Transmural distribution of 2‐deoxyglucose uptake in normal and post‐ischemic canine myocardium

Abstract

This investigation was performed to determine (i) whether 31P spatially localized 31P NMR spectroscopy could be utilized to determine the transmural distribution of 2-deoxyglucose (2DG) uptake in the in vivo canine heart and (ii) whether transmural 2DG uptake would be affected by a preceding ischemic insult. 2DG was infused and the accumulation of 2-deoxyglucose-6-phosphate (2DGP) was monitored (by means of spatially localized 31P NMR) in control hearts, in pharmacologically hyperperfused hearts, and in hearts subjected to four (5 min) occlusions of the left anterior descending coronary artery.
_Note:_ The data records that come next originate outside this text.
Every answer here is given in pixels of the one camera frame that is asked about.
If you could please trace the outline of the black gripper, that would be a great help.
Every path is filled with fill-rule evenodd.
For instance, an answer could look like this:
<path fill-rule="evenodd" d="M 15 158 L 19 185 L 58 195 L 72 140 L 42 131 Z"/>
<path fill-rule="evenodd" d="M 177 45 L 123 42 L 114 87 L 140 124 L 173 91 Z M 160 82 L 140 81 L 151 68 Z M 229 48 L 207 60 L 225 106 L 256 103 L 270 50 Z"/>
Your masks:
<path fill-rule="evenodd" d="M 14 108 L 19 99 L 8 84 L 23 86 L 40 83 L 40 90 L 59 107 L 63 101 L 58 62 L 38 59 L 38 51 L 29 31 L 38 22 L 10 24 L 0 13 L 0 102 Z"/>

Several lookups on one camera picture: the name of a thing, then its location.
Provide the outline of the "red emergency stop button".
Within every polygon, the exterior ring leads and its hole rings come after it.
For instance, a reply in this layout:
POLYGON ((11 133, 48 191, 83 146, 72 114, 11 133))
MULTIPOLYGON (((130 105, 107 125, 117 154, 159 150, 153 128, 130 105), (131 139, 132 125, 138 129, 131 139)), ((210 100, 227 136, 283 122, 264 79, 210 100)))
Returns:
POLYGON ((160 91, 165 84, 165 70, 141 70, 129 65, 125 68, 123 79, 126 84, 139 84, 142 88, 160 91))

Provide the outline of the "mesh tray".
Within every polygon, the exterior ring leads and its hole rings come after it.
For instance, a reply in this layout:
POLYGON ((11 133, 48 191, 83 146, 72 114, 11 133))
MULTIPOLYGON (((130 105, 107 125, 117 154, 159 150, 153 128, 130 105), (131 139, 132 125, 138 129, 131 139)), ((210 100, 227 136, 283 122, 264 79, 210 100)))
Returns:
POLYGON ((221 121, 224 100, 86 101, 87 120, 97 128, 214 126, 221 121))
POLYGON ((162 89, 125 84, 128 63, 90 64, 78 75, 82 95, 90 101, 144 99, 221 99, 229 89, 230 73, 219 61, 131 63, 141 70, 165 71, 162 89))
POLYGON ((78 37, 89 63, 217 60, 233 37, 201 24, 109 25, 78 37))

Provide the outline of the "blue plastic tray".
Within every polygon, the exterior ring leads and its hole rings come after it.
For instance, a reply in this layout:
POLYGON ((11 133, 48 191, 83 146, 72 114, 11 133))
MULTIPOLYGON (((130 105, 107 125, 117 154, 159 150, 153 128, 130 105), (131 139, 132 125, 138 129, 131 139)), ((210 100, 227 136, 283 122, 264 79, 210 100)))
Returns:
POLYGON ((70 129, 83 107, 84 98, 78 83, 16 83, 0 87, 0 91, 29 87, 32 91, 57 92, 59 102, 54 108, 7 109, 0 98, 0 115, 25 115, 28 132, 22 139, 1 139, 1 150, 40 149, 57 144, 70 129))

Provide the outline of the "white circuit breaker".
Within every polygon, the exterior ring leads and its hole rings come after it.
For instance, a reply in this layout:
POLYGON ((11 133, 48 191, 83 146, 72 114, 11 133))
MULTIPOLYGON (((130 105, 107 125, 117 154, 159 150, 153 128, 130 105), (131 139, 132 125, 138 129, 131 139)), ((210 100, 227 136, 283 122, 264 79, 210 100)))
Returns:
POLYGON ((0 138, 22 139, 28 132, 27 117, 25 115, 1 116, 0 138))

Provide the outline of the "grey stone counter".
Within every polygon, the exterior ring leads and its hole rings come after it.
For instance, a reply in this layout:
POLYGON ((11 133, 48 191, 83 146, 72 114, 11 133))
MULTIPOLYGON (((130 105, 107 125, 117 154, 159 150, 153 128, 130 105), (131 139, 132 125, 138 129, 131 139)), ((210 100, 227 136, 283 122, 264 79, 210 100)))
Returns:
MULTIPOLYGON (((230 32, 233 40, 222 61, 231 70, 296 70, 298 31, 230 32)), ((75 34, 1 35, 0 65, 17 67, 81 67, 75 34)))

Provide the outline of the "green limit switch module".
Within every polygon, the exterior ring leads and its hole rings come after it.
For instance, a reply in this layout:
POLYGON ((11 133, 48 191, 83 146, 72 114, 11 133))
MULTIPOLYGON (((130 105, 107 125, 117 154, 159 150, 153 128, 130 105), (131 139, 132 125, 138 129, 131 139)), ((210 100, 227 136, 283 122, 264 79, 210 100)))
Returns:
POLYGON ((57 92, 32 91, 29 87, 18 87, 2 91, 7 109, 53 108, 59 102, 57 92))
Myocardial blood flow was measured with radioactive microspheres. In control hearts, subendocardial (ENDO) 2DGP contents were significantly higher than those in the subepicardium (EPI) being 3.8 +/- 0.3 and 2.2 +/- 0.2 mumol/g, respectively; the ENDO/EPI ratio of 2DGP was 1.70 +/- 0.21. During hyperperfusion blood flow increased approximately four-fold but 2DGP accumulation was not altered. ATP levels in post-ischemic myocardium were significantly decreased (ENDO more than EPI) and 2DGP accumulation in each layer was increased (p < 0.01 vs control); however, the ENDO/EPI ratio of 2DGP was not altered. 2DG infusion induced a marked elevation of blood insulin and norepinephrine levels. These data demonstrate that in the presence of high blood levels of 2DG and insulin: (i) 2DGP accumulation can be measured in the in vivo canine heart; (ii) in normal hearts 2DG uptake is more pronounced in the inner layers of the left ventricular wall (this transmural 2DG uptake gradient is not due to subendocardial hypoperfusion); and (iii) 2DG uptake is greater in the post-ischemic heart but the ENDO/EPI gradient of 2DG uptake is not altered indicating that the more severe ischemic insult in the subendocardium does not result in a disproportionate increase in 2DG uptake in that region of the myocardium. Although 2DG uptake patterns in this model most probably reflect those of glucose (at comparable glucose and insulin levels), quantitative extrapolations with regard to the rate of glucose uptake are not possible from the present data.